Impressed

q66 quaker66 at gmail.com
Sat Jul 28 07:20:28 PDT 2012


On Friday, 27 July 2012 at 21:59:33 UTC, Paulo Pinto wrote:
> On Friday, 27 July 2012 at 19:14:29 UTC, Stuart wrote:
>> On Friday, 27 July 2012 at 19:09:27 UTC, Paulo Pinto wrote:
>>> On Friday, 27 July 2012 at 19:04:07 UTC, Stuart wrote:
>>>>
>>>> Recursion isn't just a security risk - it's a performance 
>>>> hit as well.
>>>
>>> Only in languages without tail call optimizations.
>>
>> Which is pretty much all of them.
>>
>> Scheme does it, and probably HOPE too; but bugger-all you 
>> could write a real program in, like .NET or C++. I mean, we're 
>> in bloody FORTRAN territory here.
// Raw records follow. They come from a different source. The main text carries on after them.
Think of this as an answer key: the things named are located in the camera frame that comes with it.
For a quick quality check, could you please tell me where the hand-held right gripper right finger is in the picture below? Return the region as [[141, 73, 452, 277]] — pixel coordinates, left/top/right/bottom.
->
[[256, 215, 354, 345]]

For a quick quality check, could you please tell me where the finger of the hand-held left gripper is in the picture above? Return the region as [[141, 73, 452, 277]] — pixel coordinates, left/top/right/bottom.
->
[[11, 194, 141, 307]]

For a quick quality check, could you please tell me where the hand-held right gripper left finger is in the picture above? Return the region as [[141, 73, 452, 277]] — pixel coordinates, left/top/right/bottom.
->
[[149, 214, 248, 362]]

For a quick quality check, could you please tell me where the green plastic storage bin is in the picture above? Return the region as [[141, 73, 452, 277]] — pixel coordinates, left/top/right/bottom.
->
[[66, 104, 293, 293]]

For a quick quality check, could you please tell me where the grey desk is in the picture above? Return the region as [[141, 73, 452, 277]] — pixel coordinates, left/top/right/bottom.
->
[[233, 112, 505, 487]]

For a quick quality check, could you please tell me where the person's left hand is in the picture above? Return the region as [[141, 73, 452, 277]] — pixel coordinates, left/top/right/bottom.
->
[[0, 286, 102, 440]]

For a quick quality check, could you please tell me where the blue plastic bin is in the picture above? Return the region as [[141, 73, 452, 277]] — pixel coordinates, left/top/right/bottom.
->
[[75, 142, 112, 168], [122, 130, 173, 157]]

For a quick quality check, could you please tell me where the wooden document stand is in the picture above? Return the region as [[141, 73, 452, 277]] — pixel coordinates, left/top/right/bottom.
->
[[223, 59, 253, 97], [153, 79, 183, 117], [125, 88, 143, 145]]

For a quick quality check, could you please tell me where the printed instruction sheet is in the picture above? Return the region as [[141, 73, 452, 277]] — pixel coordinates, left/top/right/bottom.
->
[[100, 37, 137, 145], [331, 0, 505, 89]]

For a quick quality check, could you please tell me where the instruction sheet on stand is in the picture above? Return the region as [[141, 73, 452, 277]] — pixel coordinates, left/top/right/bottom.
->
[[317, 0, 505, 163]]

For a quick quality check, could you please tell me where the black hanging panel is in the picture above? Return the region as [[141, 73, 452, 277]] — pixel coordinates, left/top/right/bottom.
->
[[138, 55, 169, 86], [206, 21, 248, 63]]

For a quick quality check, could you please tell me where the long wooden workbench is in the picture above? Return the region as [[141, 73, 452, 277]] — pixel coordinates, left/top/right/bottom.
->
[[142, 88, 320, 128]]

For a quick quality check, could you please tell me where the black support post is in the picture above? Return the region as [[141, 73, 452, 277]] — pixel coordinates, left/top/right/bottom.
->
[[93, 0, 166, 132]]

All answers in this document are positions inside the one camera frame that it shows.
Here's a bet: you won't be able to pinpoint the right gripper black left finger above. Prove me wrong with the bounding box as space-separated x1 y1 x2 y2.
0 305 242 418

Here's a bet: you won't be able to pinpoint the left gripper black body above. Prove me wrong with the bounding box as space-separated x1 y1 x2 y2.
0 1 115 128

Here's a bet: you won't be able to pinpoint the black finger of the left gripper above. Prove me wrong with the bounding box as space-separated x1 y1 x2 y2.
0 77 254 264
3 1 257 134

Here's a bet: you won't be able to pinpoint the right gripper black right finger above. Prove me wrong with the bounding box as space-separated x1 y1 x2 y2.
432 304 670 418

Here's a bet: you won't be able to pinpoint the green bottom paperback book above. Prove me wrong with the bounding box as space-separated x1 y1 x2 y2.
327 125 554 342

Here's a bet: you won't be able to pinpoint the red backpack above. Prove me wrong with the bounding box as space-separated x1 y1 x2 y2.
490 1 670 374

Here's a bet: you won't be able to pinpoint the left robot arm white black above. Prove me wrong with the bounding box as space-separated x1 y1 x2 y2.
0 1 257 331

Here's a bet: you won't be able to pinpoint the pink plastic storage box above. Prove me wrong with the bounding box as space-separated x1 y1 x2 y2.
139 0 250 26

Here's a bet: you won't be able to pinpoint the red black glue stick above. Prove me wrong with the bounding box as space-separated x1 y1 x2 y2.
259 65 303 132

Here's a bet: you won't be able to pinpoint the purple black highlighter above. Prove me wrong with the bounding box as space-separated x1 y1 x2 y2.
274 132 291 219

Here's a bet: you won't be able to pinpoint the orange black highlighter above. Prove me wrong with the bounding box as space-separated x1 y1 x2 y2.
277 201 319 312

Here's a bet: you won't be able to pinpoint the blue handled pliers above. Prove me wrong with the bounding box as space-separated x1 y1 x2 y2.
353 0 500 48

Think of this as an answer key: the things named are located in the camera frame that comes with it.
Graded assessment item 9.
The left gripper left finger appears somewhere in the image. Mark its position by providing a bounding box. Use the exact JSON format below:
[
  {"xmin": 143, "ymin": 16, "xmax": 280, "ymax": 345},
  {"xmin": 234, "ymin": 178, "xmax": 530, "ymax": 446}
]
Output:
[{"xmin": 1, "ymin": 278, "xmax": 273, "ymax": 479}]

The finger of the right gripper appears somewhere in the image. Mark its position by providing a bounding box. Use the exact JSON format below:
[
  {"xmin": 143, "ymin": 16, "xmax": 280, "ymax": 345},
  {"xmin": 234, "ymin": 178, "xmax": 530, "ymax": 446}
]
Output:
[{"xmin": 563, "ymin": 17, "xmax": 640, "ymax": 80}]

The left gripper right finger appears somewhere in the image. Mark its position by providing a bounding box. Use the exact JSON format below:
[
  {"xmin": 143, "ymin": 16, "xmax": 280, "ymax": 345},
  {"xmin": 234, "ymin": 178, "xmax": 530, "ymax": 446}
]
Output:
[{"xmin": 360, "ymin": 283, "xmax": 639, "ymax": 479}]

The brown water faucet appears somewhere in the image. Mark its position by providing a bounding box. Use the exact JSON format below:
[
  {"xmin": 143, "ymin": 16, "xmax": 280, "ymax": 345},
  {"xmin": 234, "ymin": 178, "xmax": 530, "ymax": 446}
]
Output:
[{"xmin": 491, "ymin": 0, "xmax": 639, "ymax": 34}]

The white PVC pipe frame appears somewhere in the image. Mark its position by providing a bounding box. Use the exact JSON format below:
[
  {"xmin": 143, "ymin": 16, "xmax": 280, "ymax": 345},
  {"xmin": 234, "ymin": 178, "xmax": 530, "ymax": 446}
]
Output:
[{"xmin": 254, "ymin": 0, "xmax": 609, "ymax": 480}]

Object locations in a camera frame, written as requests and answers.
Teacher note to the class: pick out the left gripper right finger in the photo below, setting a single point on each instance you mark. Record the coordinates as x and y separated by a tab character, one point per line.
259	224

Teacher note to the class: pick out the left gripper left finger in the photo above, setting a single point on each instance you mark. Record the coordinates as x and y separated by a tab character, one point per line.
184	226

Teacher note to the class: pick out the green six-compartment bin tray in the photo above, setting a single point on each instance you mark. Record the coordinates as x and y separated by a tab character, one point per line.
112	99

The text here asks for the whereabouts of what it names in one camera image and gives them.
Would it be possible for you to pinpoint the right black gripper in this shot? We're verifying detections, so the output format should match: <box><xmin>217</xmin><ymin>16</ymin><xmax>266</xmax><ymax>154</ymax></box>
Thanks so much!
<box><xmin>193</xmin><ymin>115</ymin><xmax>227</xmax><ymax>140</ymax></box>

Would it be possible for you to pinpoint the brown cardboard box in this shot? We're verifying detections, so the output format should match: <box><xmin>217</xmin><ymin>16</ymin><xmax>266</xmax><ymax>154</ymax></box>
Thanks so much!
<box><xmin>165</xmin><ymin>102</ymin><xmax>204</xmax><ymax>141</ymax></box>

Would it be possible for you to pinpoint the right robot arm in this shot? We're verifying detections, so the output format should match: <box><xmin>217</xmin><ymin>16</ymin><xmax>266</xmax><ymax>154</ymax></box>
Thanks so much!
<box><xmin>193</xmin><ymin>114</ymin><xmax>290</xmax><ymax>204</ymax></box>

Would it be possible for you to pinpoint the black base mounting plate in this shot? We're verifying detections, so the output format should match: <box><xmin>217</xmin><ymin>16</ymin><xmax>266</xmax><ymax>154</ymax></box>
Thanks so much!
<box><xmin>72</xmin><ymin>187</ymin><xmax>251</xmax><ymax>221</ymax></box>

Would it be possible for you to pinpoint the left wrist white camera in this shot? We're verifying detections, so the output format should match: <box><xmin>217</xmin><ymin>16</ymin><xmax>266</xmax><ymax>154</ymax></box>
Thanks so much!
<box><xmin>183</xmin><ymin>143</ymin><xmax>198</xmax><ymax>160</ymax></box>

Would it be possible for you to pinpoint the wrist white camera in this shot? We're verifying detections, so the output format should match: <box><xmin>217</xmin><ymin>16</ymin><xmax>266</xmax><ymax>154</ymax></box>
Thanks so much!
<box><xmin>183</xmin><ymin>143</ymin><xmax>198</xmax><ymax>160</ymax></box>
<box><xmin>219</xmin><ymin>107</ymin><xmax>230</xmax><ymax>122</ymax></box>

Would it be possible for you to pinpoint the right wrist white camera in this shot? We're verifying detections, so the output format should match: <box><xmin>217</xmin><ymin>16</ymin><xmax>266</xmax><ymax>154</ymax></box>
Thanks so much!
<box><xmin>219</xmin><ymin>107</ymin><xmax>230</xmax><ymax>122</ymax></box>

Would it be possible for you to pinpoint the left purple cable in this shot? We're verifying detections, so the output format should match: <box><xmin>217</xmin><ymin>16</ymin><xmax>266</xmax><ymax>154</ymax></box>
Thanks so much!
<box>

What use is that for writing 
>> Windows applications?
>>
>> Does D have tail call optimisation?
>
>
> Well, at least all of these:
>
> - Scheme
> - Haskell
> - OCaml
> - F#
> - Erlang
> - Clojure
> - Some C and C++ compilers (gcc, Intel, MSVC in release mode)
> - Most commercial Lisp compilers
>
> Yes D compilers also do tail call optimizations in certain 
> cases, even if not specified in the language spec, picking up 
> an old thread
>
> http://www.digitalmars.com/d/archives/digitalmars/D/learn/Tail_call_optimization_33772.html
>
> --
> Paulo

All implementations of Lua also perform TOC and as far as I know 
some of Python implementations as well.